Work to be completed: Print the listing below a second time, exactly, and omit its images.

————————

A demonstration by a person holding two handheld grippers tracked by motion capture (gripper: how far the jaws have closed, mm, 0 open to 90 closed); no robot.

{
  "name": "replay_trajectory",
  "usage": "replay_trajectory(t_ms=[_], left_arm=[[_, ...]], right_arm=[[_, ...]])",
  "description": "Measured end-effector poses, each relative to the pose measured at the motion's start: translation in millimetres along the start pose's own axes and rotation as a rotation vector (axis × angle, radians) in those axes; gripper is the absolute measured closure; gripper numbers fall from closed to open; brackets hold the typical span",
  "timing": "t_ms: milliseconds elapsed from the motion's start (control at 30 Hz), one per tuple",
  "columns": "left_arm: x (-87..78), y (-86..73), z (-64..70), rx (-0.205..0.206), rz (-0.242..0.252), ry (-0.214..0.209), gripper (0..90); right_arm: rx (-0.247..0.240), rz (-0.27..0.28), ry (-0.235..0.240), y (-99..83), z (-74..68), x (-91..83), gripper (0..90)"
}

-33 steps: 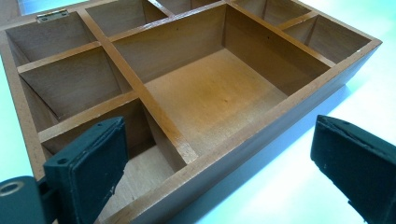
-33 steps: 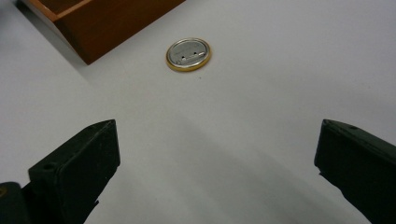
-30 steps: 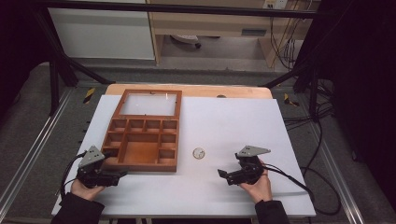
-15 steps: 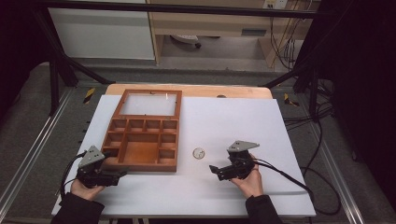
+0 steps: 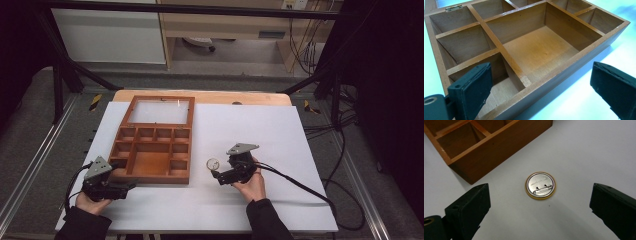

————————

Output below:
A demonstration by a person holding two handheld grippers tracked by motion capture (gripper: how far the jaws have closed, mm, 0 open to 90 closed); no robot.

{
  "name": "replay_trajectory",
  "usage": "replay_trajectory(t_ms=[_], left_arm=[[_, ...]], right_arm=[[_, ...]])",
  "description": "Measured end-effector poses, each relative to the pose measured at the motion's start: translation in millimetres along the start pose's own axes and rotation as a rotation vector (axis × angle, radians) in those axes; gripper is the absolute measured closure; gripper numbers fall from closed to open; brackets hold the typical span",
  "timing": "t_ms: milliseconds elapsed from the motion's start (control at 30 Hz), one per tuple",
  "columns": "left_arm: x (-87..78), y (-86..73), z (-64..70), rx (-0.205..0.206), rz (-0.242..0.252), ry (-0.214..0.209), gripper (0..90); right_arm: rx (-0.247..0.240), rz (-0.27..0.28), ry (-0.235..0.240), y (-99..83), z (-74..68), x (-91..83), gripper (0..90)"
}

-33 steps: 
-33 steps: 
-30 steps: 
-15 steps: 
+0 steps: 

This answer requires nothing else.